* What to work on: Exact reproduction of every entry is required.

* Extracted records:
* * * *

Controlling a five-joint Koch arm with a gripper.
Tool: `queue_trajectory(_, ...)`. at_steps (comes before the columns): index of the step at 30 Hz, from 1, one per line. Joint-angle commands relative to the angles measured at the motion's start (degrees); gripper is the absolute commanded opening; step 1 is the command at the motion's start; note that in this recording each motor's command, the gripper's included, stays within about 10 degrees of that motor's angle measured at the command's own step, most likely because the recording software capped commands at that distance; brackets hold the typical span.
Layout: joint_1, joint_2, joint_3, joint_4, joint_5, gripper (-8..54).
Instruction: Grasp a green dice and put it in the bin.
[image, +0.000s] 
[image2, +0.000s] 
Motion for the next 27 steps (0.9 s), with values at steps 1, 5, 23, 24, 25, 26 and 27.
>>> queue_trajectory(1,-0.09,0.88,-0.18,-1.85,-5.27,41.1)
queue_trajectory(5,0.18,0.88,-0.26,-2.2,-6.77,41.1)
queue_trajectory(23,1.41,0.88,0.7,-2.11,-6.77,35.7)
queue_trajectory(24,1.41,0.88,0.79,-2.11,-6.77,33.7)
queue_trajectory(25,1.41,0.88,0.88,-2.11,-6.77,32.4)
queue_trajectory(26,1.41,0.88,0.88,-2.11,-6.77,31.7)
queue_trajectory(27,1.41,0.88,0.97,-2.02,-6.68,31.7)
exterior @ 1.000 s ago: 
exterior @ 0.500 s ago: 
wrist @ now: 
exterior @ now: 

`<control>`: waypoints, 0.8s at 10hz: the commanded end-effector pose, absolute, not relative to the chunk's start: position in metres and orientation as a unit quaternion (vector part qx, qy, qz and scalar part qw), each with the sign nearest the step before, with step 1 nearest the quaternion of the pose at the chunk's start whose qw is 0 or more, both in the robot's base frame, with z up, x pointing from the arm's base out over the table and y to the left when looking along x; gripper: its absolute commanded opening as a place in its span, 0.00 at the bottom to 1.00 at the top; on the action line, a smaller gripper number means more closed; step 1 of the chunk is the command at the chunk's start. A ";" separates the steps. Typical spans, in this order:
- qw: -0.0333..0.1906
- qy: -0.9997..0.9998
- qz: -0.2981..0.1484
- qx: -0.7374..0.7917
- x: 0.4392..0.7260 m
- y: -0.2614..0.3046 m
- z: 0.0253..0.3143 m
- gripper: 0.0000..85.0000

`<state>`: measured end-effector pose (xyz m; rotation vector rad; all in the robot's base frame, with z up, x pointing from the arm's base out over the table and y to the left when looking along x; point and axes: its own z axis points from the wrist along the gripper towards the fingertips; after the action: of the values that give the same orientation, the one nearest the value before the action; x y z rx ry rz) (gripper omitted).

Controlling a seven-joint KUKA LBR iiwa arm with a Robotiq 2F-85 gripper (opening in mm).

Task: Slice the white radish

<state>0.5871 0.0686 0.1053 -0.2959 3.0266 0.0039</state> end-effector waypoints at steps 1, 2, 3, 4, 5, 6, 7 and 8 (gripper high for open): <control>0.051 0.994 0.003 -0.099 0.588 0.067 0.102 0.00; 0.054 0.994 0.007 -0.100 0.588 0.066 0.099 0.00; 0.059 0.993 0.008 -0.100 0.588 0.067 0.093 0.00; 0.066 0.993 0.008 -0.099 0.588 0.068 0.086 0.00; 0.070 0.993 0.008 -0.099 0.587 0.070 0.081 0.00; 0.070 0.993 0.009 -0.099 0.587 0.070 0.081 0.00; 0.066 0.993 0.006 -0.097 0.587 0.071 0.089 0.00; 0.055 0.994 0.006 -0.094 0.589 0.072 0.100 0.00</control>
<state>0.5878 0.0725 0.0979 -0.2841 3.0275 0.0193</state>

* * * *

* Written solution:
Controlling a five-joint Koch arm with a gripper.
Tool: `queue_trajectory(_, ...)`. at_steps (comes before the columns): index of the step at 30 Hz, from 1, one per line. Joint-angle commands relative to the angles measured at the motion's start (degrees); gripper is the absolute commanded opening; step 1 is the command at the motion's start; note that in this recording each motor's command, the gripper's included, stays within about 10 degrees of that motor's angle measured at the command's own step, most likely because the recording software capped commands at that distance; brackets hold the typical span.
Layout: joint_1, joint_2, joint_3, joint_4, joint_5, gripper (-8..54).
Instruction: Grasp a green dice and put it in the bin.
[image, +0.000s] 
[image2, +0.000s] 
Motion for the next 27 steps (0.9 s), with values at steps 1, 5, 23, 24, 25, 26 and 27.
>>> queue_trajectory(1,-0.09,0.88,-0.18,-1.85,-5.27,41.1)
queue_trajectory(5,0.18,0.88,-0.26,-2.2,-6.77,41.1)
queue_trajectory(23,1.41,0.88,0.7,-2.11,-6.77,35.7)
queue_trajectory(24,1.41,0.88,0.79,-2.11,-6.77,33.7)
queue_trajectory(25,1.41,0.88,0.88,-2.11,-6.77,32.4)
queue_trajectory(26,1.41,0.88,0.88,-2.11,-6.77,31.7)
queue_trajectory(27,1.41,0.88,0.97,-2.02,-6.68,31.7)
exterior @ 1.000 s ago: 
exterior @ 0.500 s ago: 
wrist @ now: 
exterior @ now: 

`<control>`: waypoints, 0.8s at 10hz: the commanded end-effector pose, absolute, not relative to the chunk's start: position in metres and orientation as a unit quaternion (vector part qx, qy, qz and scalar part qw), each with the sign nearest the step before, with step 1 nearest the quaternion of the pose at the chunk's start whose qw is 0 or more, both in the robot's base frame, with z up, x pointing from the arm's base out over the table and y to the left when looking along x; gripper: its absolute commanded opening as a place in its span, 0.00 at the bottom to 1.00 at the top; on the action line, a smaller gripper number means more closed; step 1 of the chunk is the command at the chunk's start. A ";" separates the steps. Typical spans, in this order:
- qw: -0.0333..0.1906
- qy: -0.9997..0.9998
- qz: -0.2981..0.1484
- qx: -0.7374..0.7917
- x: 0.4392..0.7260 m
- y: -0.2614..0.3046 m
- z: 0.0253..0.3143 m
- gripper: 0.0000..85.0000

`<state>`: measured end-effector pose (xyz m; rotation vector rad; all in the robot's base frame, with z up, x pointing from the arm's base out over the table and y to the left when looking along x; point and axes: its own z axis points from the wrist along the gripper towards the fingertips; after the action: of the values that give the same orientation, the one nearest the value before the action; x y z rx ry rz) (gripper omitted).

Controlling a seven-joint KUKA LBR iiwa arm with a Robotiq 2F-85 gripper (opening in mm).

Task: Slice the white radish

<state>0.5871 0.0686 0.1053 -0.2959 3.0266 0.0039</state> end-effector waypoints at steps 1, 2, 3, 4, 5, 6, 7 and 8 (gripper high for open): <control>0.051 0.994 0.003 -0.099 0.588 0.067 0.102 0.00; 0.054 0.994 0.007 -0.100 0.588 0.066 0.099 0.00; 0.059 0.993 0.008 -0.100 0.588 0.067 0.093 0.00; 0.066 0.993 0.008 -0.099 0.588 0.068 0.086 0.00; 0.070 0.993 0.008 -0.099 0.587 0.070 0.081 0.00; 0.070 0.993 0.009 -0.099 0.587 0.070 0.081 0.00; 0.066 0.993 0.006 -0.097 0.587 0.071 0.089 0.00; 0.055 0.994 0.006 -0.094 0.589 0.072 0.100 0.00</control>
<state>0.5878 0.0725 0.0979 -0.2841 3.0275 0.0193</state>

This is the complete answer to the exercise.